■ **TASK STATEMENT**
Please retype, unchanged, each line from the top of the material below through the line where "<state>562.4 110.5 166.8" appears.

■ **TASK INPUT**

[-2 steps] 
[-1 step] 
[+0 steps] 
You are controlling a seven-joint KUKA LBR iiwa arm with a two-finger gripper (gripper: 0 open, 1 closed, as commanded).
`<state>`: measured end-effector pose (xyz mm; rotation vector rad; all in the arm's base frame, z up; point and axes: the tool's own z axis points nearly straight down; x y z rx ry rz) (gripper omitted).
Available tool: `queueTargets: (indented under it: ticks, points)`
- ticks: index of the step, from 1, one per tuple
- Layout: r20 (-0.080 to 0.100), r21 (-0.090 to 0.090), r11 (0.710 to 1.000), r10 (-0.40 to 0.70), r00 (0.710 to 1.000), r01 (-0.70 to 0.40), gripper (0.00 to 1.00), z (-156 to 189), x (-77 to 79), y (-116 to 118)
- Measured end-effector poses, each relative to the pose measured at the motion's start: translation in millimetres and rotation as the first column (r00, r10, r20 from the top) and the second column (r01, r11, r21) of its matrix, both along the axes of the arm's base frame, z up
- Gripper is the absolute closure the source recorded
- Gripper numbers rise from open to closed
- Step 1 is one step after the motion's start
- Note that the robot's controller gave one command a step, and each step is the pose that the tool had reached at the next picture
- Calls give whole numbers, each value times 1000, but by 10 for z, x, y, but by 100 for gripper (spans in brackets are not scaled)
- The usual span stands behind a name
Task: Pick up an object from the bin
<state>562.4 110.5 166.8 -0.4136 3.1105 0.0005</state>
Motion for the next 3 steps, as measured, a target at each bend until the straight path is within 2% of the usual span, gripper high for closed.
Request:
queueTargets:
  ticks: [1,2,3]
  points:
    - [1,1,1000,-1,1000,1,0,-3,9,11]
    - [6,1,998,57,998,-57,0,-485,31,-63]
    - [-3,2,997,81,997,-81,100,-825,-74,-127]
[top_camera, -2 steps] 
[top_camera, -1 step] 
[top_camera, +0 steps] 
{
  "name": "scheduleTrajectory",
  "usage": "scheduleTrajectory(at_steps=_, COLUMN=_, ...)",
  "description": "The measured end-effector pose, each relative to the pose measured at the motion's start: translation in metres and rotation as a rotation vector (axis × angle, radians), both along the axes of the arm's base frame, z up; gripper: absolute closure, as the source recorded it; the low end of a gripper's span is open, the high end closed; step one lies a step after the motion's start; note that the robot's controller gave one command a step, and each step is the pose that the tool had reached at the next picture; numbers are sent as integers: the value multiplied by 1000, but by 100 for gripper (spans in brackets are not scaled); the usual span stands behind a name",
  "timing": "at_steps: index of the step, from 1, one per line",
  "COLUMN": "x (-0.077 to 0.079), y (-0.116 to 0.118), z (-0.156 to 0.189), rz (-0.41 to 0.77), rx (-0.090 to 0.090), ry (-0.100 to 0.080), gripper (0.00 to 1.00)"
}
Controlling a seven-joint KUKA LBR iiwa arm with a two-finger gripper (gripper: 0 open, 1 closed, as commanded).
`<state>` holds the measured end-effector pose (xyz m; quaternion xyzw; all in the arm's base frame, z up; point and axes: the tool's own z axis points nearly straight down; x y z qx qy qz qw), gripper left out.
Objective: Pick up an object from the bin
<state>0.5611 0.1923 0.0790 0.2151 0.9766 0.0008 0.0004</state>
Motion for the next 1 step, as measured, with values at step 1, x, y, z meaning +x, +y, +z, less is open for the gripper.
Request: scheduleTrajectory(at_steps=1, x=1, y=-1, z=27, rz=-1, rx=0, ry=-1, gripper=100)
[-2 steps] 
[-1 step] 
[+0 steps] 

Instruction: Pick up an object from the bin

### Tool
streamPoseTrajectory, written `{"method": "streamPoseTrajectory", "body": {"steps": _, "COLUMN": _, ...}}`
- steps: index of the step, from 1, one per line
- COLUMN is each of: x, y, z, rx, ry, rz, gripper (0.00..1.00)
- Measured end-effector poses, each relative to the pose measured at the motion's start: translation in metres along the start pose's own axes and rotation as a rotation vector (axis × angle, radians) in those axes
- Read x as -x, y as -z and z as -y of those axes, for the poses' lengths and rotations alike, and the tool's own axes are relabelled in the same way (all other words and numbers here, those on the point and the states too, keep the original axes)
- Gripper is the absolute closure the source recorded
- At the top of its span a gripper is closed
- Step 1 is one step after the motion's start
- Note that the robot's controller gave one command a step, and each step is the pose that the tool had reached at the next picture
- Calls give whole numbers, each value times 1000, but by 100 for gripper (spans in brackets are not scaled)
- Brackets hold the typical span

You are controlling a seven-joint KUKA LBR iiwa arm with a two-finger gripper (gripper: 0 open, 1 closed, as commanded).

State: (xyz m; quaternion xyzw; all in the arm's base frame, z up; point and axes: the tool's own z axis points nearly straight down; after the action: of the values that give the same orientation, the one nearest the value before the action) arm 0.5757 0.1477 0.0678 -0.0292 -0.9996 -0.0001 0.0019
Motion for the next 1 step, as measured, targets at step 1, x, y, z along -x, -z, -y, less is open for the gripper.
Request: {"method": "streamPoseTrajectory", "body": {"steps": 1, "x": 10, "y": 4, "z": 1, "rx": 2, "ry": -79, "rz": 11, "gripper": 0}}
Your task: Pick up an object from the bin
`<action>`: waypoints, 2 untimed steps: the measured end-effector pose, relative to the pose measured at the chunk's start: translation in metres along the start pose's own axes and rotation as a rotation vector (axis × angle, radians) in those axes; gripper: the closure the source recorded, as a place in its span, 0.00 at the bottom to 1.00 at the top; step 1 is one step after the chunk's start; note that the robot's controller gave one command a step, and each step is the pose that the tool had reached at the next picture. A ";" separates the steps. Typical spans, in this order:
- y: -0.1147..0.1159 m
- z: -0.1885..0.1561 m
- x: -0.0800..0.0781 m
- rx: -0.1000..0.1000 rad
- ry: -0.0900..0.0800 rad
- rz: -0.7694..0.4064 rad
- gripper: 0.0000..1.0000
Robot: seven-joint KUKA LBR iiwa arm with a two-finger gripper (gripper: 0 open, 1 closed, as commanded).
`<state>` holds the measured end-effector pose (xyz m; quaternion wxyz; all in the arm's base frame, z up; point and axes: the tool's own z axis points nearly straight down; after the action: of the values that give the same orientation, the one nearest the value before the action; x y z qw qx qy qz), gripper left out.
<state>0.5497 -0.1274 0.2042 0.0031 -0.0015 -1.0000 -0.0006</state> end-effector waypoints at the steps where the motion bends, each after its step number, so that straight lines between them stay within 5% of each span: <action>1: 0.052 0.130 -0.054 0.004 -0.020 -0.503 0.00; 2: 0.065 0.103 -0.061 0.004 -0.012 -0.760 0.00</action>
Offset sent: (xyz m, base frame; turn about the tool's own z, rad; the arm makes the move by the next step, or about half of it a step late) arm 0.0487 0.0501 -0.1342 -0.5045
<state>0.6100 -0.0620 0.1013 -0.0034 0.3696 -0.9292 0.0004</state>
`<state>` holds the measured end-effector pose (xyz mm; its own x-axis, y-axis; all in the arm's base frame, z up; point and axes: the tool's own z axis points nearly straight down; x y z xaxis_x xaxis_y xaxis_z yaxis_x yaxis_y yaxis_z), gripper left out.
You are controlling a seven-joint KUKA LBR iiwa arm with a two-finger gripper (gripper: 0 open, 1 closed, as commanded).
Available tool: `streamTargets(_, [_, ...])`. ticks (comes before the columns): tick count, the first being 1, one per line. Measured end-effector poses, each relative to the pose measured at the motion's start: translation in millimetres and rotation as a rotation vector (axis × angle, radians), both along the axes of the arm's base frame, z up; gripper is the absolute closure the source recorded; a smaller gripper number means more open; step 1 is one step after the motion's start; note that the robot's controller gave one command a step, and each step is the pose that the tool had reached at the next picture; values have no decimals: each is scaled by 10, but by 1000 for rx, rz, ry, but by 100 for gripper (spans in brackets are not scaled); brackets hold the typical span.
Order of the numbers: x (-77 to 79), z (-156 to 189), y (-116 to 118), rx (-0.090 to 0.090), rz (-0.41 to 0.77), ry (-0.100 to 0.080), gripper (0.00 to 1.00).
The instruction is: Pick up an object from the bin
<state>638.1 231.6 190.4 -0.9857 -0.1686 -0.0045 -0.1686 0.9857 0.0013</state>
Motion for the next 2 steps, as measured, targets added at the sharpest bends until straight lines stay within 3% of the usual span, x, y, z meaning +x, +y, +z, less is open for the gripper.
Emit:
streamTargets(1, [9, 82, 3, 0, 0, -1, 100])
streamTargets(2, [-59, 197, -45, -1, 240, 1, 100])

■ **ANSWER SPACE**
[-2 steps] 
[-1 step] 
[+0 steps] 
You are controlling a seven-joint KUKA LBR iiwa arm with a two-finger gripper (gripper: 0 open, 1 closed, as commanded).
`<state>`: measured end-effector pose (xyz mm; rotation vector rad; all in the arm's base frame, z up; point and axes: the tool's own z axis points nearly straight down; x y z rx ry rz) (gripper omitted).
Available tool: `queueTargets: (indented under it: ticks, points)`
- ticks: index of the step, from 1, one per tuple
- Layout: r20 (-0.080 to 0.100), r21 (-0.090 to 0.090), r11 (0.710 to 1.000), r10 (-0.40 to 0.70), r00 (0.710 to 1.000), r01 (-0.70 to 0.40), gripper (0.00 to 1.00), z (-156 to 189), x (-77 to 79), y (-116 to 118)
- Measured end-effector poses, each relative to the pose measured at the motion's start: translation in millimetres and rotation as the first column (r00, r10, r20 from the top) and the second column (r01, r11, r21) of its matrix, both along the axes of the arm's base frame, z up
- Gripper is the absolute closure the source recorded
- Gripper numbers rise from open to closed
- Step 1 is one step after the motion's start
- Note that the robot's controller gave one command a step, and each step is the pose that the tool had reached at the next picture
- Calls give whole numbers, each value times 1000, but by 10 for z, x, y, but by 100 for gripper (spans in brackets are not scaled)
- The usual span stands behind a name
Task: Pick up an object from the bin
<state>562.4 110.5 166.8 -0.4136 3.1105 0.0005</state>

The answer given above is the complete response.